> [WORK TO BE COMPLETED] Could the listing be repeated exactly, with every picture dropped?
[INFORMATION PROVIDED Boundary: Start]
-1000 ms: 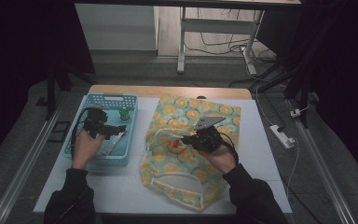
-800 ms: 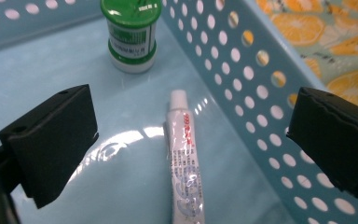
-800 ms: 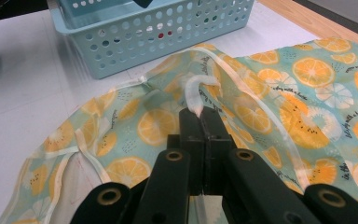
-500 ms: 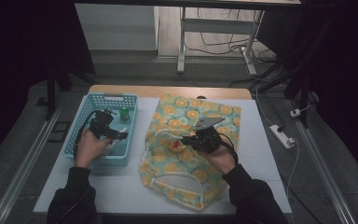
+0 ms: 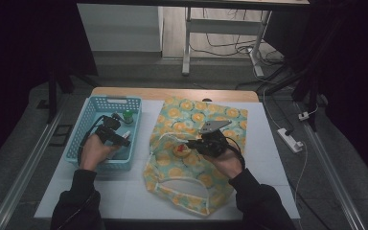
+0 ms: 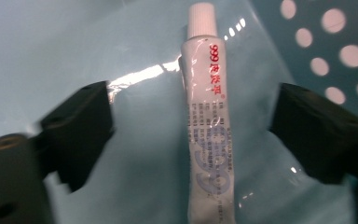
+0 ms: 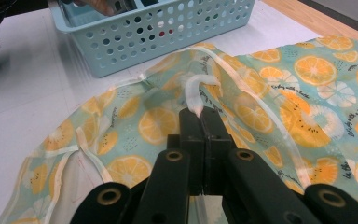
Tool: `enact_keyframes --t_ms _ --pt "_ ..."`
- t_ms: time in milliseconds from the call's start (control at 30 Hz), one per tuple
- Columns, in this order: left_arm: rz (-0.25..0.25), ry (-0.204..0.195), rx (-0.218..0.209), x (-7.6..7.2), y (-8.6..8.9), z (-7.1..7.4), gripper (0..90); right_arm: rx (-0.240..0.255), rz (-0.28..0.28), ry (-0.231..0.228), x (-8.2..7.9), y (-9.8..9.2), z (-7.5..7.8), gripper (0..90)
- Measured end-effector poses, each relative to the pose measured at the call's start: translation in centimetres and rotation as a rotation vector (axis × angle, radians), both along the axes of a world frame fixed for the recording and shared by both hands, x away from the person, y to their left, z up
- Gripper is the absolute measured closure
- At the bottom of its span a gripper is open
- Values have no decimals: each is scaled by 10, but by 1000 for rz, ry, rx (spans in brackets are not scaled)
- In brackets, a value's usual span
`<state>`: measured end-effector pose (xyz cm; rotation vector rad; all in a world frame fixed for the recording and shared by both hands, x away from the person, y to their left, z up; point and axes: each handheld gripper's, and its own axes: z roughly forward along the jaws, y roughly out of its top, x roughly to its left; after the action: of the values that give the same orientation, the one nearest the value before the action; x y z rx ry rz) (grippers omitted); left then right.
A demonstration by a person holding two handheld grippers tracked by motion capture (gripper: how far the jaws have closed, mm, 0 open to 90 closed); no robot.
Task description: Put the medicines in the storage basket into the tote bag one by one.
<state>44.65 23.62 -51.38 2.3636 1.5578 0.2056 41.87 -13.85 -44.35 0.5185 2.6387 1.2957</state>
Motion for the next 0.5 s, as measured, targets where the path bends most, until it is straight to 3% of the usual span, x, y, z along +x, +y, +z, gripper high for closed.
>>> enact_keyframes --t_ms 100,300,500 --pt "-17 1 7 0 -3 0 371 -1 0 0 0 0 0 900" --pt "-27 -2 -30 -1 -2 1 667 1 -1 0 0 -1 0 900" --pt "-23 -11 -17 -1 -2 2 704 1 -4 0 0 -1 0 900"
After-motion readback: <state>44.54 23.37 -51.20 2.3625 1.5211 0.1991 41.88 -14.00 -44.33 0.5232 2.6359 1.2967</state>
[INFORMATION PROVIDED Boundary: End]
> [THE ANSWER]
-1000 ms: 
-800 ms: 
-800 ms: 
-500 ms: 
+0 ms: 
+0 ms: 
+0 ms: 
Tool: `enact_keyframes --t_ms _ --pt "_ ..."`
- t_ms: time in milliseconds from the call's start (control at 30 Hz), one per tuple
- Columns, in this order: left_arm: rz (-0.25..0.25), ry (-0.204..0.195), rx (-0.218..0.209), x (-7.6..7.2), y (-8.6..8.9), z (-7.1..7.4), gripper (0..90); right_arm: rx (-0.240..0.255), rz (-0.28..0.28), ry (-0.231..0.228), x (-8.2..7.9), y (-9.8..9.2), z (-7.5..7.8), gripper (0..90)
- Measured end-effector poses, each relative to the pose measured at the call's start: translation in centimetres and rotation as a rotation vector (axis × angle, radians), both along the axes of a world frame fixed for the recording and shared by both hands, x away from the person, y to their left, z up
- Gripper is the absolute measured closure
- At the bottom of its span a gripper is open
- Values have no decimals: each is scaled by 10, but by 1000 for rz, ry, rx (spans in brackets are not scaled)
- In brackets, a value's usual span
`<state>`: measured end-effector pose (xyz cm; rotation vector rad; all in a world frame fixed for the recording and shared by both hands, x away from the person, y to their left, z up; point and axes: each handheld gripper's, and its own axes: z roughly forward along the jaws, y roughly out of its top, x roughly to its left; after the action: of the values that give the same orientation, the one nearest the value before the action; x y z rx ry rz) (grippers omitted); left then right.
A demonstration by a person holding two handheld grippers tracked by motion capture (gripper: how far the jaws have closed, mm, 0 open to 90 closed); no robot.
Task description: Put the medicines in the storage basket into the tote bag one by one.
<state>44.65 23.62 -51.38 2.3636 1.5578 0.2056 41.87 -13.85 -44.35 0.5185 2.6387 1.2957</state>
Motion for the next 0.5 s, as measured, targets where the path bends most, until it is straight to 3% of the usual span, x, y, z along +x, +y, +z, gripper high for closed.
>>> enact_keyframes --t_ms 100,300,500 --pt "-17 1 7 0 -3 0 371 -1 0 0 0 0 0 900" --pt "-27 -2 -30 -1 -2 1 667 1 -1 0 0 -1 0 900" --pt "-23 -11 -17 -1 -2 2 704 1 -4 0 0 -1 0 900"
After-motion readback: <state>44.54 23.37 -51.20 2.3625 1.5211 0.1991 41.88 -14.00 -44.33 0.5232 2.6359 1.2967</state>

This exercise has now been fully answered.